Le score de Gleason, reconnu internationalement, a été défini en 1966 puis revu en

2005 et en 2014. Il définit 5 grades histologiques en fonction de la différenciation des tumeurs

et permet d’attribuer un indice composite dont la valeur est obtenue en additionnant le grade

des 2 territoires les plus représentés. Il permet de rendre compte de l’architecture de la glande

dans laquelle coexistent plusieurs foyers tumoraux d’évolution différente et à des stades de

différenciation distincts (Figure 31) (Epstein et al., 2005; Gleason, 1966; Harnden et al., 2007).

En 2014, le classement des tumeurs prostatiques par le score de Gleason a été débattu au

cours de la conférence consensus de la société internationale des pathologies urologiques et

les bases d’une nouvelle stratégie de classification ont été développées. Cette nouvelle

stratification tend à mieux rendre compte du risque des tumeurs et discrimine ainsi 5 groupes

de CaP en fonction de leur indice composite de Gleason. Cette stratégie a été validée par

l’organisation mondiale de la santé en 2016 (Epstein et al., 2016 a and b).

Figure 31 : Représentation des différents scores de Gleason.

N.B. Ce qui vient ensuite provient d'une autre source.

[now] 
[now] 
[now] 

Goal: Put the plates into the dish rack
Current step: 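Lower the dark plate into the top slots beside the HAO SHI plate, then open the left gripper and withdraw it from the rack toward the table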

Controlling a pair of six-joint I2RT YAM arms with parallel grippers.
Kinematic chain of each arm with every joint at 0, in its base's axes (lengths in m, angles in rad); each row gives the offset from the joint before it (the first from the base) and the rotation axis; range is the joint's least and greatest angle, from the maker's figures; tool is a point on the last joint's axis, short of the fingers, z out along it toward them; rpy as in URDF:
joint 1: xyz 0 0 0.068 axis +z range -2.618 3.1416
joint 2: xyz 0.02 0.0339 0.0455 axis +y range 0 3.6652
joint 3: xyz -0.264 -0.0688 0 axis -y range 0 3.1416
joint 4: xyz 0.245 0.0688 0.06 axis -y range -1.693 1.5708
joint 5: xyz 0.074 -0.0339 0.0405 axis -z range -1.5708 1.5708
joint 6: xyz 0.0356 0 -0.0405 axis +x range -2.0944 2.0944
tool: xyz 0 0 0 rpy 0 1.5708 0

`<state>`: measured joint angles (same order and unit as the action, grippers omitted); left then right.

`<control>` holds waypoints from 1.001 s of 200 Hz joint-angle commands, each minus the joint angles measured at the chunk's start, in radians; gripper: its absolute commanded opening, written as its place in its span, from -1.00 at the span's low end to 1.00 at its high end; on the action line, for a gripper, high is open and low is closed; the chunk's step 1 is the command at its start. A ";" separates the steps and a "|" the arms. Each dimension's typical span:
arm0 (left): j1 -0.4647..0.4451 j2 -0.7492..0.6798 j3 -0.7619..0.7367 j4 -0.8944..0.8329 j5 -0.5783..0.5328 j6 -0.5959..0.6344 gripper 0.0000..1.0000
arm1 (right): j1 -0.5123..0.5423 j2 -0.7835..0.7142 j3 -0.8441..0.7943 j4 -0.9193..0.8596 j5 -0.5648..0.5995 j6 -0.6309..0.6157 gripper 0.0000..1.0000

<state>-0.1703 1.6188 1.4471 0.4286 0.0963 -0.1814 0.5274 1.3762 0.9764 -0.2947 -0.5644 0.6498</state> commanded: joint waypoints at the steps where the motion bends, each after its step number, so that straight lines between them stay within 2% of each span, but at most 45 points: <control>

Le grade 1 correspond à des glandes de petites tailles, uniformes et bien différenciées. Le grade

2 caractérise des glandes arrondies mais plus dispersées et aux bords mal définis. Des glandes

simples de taille, de forme et d’espacement variés mais aussi des massifs épithéliaux cribiformes

ou papillaires sont regroupés dans le grade 3. Le grade 4 est caractérisé par la présence de

glandes fusionnées et de cellules claires. Le grade 5 ne présente plus de structures glandulaires,

la masse tumorale y est indifférenciée. (d’après Harnden et al., 2007)

La classification d’Amico permet de guider la prise en charge thérapeutique des

patients en les ségrégant dans différents groupes à risque. Initialement, elle englobait les

facteurs multiples du dosage du PSA, du score de Gleason et du stade TNM. Depuis peu, elle

intègre d’autres paramètres cliniques tels que le pourcentage de biopsies positives par

exemple (Kattan, 2003).

d. Imagerie à résonance magnétique

L’imagerie à résonance magnétique (IRM) occupe depuis peu une place importante au

cœur du diagnostic du CaP. Bien qu’elle ne fasse pas partie des recommandations officielles,

elle est prescrite par la moitié des urologues français en amont de la réalisation des biopsies

(Renard-Penna et al., 2016). Elle permet d’apporter des précisions quant au volume de la

tumeur et aux caractéristiques des zones suspectes de manière plus précise que

l’échographie. Les images peuvent ainsi être utilisées pour guider le clinicien au cours de la

réalisation des biopsies grâce à des applications logicielles projetant l’IRM en 3 dimensions

sur l’écran de guidage de l’échographie. De plus, grâce à sa bonne valeur prédictive négative,

l’IRM permet également d’éviter les prélèvements sur de nombreux patients. Les résultats de

l’essai randomisé PRECISION appuient l’efficacité de l’IRM systématique avant une première

série de biopsies pour une meilleure détection des cancers cliniquement significatifs par

rapport à la biopsie standard (Kasivisvanathan et al., 2018).